Muchacha asomada a la ventana. Salvador Dalí.
La casa tenía ventanas.
Azules como el mar.
Llenas de algas y conchas marinas.
A veces vomitaba rastrojos de besos y cuencos de abrazos quebrados.
Otras se llenaba de amores locos y pinturas de acuarelas.
En las noches negras la luna iluminaba parte de la ventana que daba al mar.
Ese era tu faro en las noches negras.
Esa era mi salvación.
Y en los días claros nos lanzábamos desnudos hacia las olas espumosas.
Llenos nuestros pechos de rododendros.
Pero eso era en los días claros.
Los sombríos anunciaban tempestad. Nos resguardábamos en el hogar queriéndonos proteger de nosotros mismos.

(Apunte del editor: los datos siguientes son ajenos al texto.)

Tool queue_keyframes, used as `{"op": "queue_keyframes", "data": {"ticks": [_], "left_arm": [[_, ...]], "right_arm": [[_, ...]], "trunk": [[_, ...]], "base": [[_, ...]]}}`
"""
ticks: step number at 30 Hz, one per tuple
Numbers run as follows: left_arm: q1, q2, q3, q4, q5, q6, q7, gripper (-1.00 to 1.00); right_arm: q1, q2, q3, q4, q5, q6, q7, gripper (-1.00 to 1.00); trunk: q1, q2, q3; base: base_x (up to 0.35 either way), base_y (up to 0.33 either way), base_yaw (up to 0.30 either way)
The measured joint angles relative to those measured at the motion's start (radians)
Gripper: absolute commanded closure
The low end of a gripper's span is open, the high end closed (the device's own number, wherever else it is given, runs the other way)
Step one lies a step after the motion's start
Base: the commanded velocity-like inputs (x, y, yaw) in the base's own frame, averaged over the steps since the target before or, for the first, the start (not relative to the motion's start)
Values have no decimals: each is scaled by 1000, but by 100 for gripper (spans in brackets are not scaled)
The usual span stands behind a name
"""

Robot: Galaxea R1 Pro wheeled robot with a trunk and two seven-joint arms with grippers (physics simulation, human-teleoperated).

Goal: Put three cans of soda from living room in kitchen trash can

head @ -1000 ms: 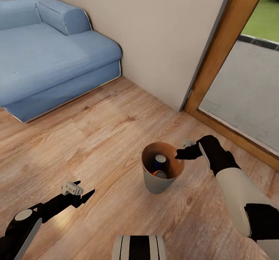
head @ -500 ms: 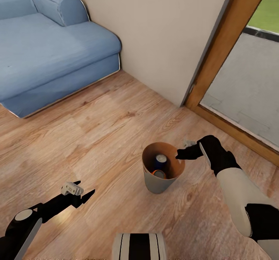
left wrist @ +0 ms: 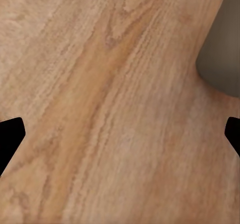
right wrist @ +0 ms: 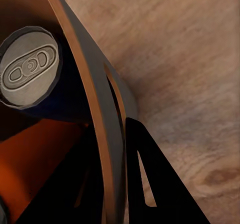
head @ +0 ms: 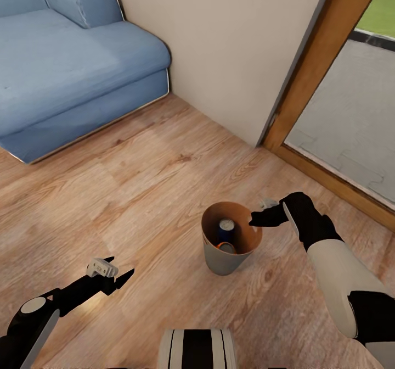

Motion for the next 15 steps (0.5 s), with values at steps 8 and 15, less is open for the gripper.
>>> {"op": "queue_keyframes", "data": {"ticks": [8, 15], "left_arm": [[0, 0, 0, 0, 0, 0, 0, -100], [0, 0, 0, 0, 3, 0, -1, -100]], "right_arm": [[1, -43, 0, -18, -33, 0, 58, 100], [1, -43, 0, -19, -34, 0, 57, 100]], "trunk": [[3, -1, -23], [3, -1, -23]], "base": [[0, 0, 0], [0, 0, 0]]}}
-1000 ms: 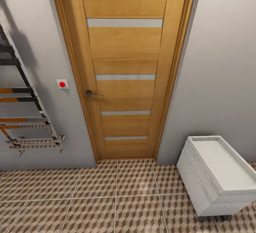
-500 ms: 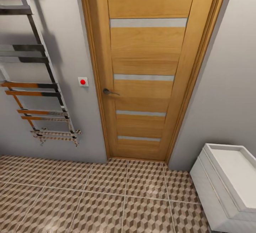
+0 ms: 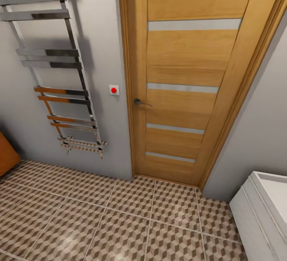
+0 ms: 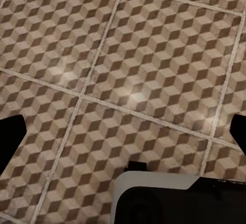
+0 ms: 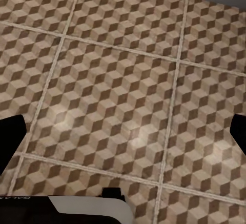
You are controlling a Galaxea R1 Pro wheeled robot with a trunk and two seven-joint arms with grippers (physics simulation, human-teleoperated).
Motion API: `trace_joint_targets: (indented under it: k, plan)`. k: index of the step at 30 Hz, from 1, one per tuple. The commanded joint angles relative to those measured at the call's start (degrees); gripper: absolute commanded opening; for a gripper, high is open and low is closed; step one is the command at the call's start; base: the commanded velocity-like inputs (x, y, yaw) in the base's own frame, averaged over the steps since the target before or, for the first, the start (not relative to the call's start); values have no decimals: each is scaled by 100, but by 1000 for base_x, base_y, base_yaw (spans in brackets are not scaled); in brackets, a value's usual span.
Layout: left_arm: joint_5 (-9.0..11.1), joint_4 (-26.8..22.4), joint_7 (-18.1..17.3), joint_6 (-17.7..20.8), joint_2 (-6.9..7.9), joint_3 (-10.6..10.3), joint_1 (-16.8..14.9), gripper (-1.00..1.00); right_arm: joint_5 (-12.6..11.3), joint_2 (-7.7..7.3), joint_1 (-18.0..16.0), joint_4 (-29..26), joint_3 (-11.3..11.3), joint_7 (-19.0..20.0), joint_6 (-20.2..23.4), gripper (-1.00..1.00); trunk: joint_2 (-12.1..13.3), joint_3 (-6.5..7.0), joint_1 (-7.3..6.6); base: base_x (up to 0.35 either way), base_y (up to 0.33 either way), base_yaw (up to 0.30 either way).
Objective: Take the four mousetraps from the cabinet in the bathroom and place them on the bathroom floor. Make sure all four end up on the same floor surface, and ensure that at least two of them are either under or directly next to the same bathroom sink.
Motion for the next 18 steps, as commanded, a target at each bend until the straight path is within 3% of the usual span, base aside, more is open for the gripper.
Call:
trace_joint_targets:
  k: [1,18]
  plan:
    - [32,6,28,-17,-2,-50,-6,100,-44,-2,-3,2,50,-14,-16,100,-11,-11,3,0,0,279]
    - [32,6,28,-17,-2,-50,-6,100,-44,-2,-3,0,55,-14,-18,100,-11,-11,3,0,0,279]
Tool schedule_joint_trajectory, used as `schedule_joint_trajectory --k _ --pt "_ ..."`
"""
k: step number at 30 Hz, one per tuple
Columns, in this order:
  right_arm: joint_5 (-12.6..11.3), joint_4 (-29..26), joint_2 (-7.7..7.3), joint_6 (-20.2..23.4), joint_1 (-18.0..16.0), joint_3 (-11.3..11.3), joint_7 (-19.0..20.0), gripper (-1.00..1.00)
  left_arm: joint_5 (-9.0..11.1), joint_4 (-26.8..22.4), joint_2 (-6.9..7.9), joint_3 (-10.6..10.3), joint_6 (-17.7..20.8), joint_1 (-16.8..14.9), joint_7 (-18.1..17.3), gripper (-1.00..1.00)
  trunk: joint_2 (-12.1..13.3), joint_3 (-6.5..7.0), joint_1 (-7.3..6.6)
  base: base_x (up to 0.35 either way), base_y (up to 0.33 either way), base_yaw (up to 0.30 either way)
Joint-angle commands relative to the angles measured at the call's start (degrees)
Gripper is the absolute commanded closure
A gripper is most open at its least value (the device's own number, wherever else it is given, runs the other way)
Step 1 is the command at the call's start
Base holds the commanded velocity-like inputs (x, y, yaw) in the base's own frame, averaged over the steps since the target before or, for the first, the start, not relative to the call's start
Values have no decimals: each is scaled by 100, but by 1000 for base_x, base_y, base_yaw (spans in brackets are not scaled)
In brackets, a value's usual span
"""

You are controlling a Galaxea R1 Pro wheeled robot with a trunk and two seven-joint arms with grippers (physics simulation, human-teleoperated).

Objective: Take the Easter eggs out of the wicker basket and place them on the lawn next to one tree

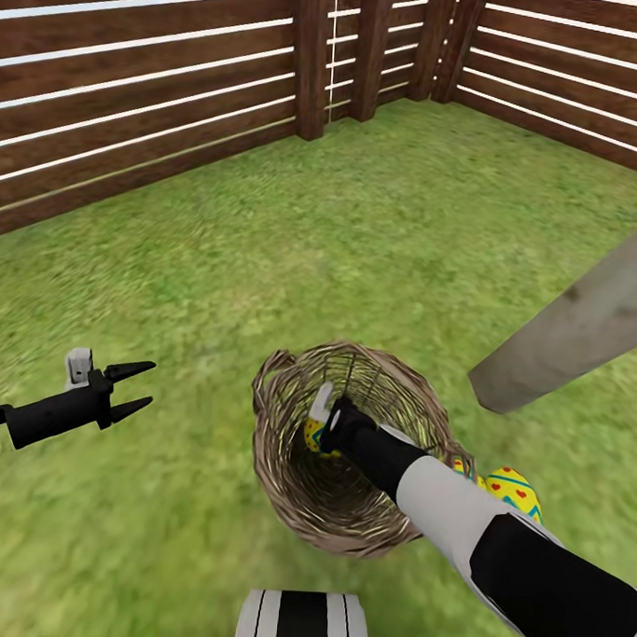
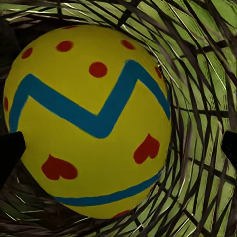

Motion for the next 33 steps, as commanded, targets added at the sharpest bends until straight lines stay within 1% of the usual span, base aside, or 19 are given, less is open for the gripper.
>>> schedule_joint_trajectory --k 1,4,6,9,11,22,24,25,30,33 --pt "60 -10 1 24 -4 16 52 -100 55 -2 0 5 21 -3 49 -100 -3 -27 1 0 0 0" --pt "56 -10 5 16 -4 16 97 -100 55 -2 0 5 21 -3 49 -100 -3 -27 1 0 0 0" --pt "50 -8 6 11 -4 15 104 -100 55 -2 0 5 21 -3 49 -100 -6 -71 6 0 0 0" --pt "45 2 7 -1 -4 9 112 -100 55 -2 0 5 21 -3 49 -100 -6 -71 6 0 0 0" --pt "40 6 10 -3 -4 8 112 -100 55 -2 0 5 21 -3 49 -100 -9 -115 11 0 0 0" --pt "37 16 37 5 -4 11 107 -100 55 6 0 5 21 -3 49 -100 -11 -159 17 0 0 0" --pt "37 15 46 5 -4 13 108 -100 55 6 0 5 21 -3 49 -100 -14 -204 22 0 0 0" --pt "37 11 49 10 -4 15 108 -100 55 7 0 5 21 -3 49 -100 -14 -204 22 0 0 0" --pt "37 8 51 21 -4 16 109 -100 55 7 0 5 21 -3 47 -100 -21 -315 35 0 0 0" --pt "39 1 51 31 -4 16 106 -100 55 7 0 5 21 -3 43 -100 -22 -337 37 0 0 0"
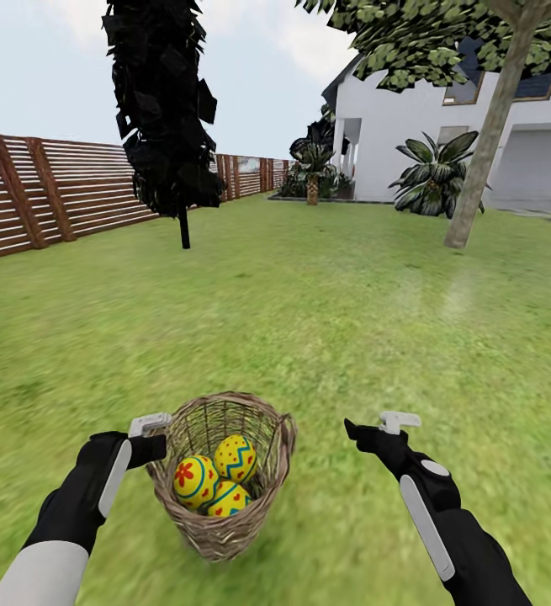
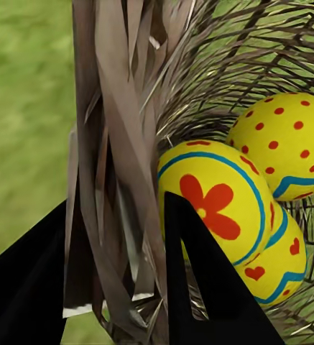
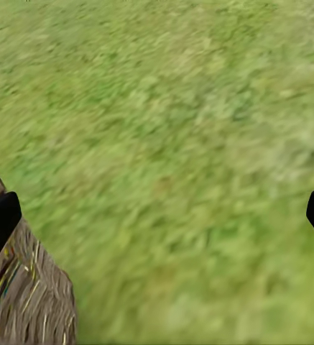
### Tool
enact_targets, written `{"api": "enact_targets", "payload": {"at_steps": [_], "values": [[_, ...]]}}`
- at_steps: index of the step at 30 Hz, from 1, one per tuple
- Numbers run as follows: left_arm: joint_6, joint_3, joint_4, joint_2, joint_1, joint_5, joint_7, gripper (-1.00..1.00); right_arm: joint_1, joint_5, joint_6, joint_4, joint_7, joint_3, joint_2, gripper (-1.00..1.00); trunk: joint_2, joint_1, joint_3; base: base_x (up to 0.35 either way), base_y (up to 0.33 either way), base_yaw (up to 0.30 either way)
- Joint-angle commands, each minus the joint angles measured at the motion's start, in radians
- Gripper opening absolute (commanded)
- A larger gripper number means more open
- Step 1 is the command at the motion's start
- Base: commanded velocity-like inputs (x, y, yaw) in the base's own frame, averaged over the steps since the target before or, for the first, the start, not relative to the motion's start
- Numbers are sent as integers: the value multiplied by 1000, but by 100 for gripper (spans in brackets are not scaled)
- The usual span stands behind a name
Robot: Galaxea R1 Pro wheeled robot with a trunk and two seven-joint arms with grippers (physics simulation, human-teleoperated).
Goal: Take the three Easter eggs out of the wicker basket on the lawn in the garden, then place them on the lawn next to a single tree (choose any tree) so that all three eggs are next to the same tree and none are left in the basket.
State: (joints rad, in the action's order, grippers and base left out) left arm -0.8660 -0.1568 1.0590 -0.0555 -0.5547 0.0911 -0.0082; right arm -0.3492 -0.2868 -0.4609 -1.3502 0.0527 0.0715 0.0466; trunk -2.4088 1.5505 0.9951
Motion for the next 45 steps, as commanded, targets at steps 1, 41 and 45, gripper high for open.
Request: {"api": "enact_targets", "payload": {"at_steps": [1,41,45], "values": [[-5,-1,1,0,-1,16,1,-100,0,-8,-4,-1,6,2,1,100,7,-4,-2,0,0,0],[-18,-7,53,11,-2,17,1,-100,1,-8,2,1,7,-4,-1,100,287,-157,-139,0,0,-114],[-18,-6,51,10,-2,16,1,-100,1,-10,3,7,6,-8,2,100,315,-173,-145,0,0,-52]]}}
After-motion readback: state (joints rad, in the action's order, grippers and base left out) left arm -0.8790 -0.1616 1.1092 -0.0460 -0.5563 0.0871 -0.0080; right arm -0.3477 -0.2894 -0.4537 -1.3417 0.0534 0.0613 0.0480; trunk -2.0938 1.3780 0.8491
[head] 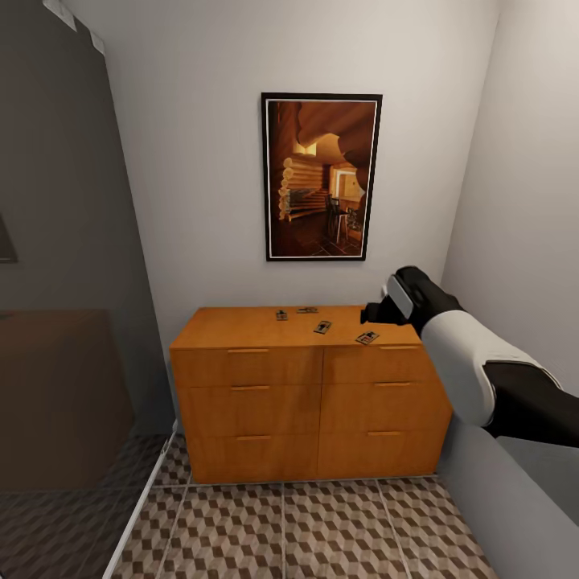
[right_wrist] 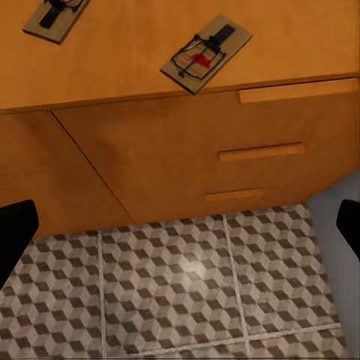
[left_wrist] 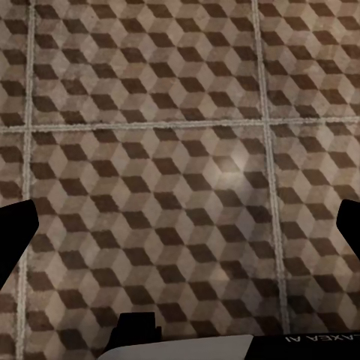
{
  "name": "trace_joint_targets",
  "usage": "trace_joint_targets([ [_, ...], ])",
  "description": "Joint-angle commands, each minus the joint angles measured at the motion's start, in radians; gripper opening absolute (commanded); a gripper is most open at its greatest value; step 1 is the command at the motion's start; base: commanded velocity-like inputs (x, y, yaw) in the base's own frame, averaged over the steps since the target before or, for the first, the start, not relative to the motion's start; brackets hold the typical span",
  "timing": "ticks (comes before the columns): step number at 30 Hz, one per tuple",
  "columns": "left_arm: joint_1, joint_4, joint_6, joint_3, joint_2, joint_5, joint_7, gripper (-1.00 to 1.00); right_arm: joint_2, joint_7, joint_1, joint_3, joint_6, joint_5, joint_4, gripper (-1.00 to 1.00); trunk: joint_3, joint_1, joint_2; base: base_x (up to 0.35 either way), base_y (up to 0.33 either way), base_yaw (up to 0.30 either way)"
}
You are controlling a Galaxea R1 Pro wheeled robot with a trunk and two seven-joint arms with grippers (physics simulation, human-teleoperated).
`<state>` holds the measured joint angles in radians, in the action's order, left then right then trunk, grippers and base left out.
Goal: Take the four mousetraps from the cabinet in the bathroom and place them on the bathroom floor. Make sure all four end up on the same floor surface, and ensure that at least two of them are either under or directly next to the same bathroom sink.
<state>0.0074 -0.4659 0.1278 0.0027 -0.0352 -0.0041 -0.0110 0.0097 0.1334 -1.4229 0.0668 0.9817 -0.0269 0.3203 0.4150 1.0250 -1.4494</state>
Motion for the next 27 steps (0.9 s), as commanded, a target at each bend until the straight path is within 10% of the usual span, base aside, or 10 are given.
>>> trace_joint_targets([
  [1, 0.0, -0.001, 0.001, 0.0, 0.0, 0.0, -0.001, 1.0, -0.003, 0.008, -0.001, 0.007, 0.003, -0.004, -0.01, 1.0, 0.001, 0.0, -0.001, 0.0, 0.0, 0.0],
  [27, 0.0, -0.001, 0.001, 0.0, 0.0, 0.0, -0.001, 1.0, -0.013, 0.009, -0.001, 0.004, 0.006, -0.004, -0.081, 1.0, 0.001, 0.0, -0.001, 0.039, 0.0, 0.0],
])
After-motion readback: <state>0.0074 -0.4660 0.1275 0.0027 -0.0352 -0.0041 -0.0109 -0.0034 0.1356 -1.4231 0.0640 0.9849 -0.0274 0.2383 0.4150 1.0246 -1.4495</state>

Improperios, recuerdos sórdidos que ahora recobraban más fuerza si cabe.
Deslices de amores que satisfacían los deseos más perversos.
Anclajes férreos dinamitados con miradas penetrantes traspasando nuestro sexo tórrido.
La casa azul poseía la capacidad de transformarse según nuestras necesidades.
Un día fue hermosa como un cielo despejado.
Y hacíamos el amor en todos los huecos de la casa para perpetuar nuestros orgasmos de ambrosía.
Nos lanzábamos al abismo sin paracaídas, porque sabíamos que siempre nos esperaría el faro y la luna en las noches negras.
Un día la casa se cansó de acogernos. Se elevó un palmo del suelo y con la fuerza del viento se alejó dejando una estela blanquecina en un cielo que no conocíamos.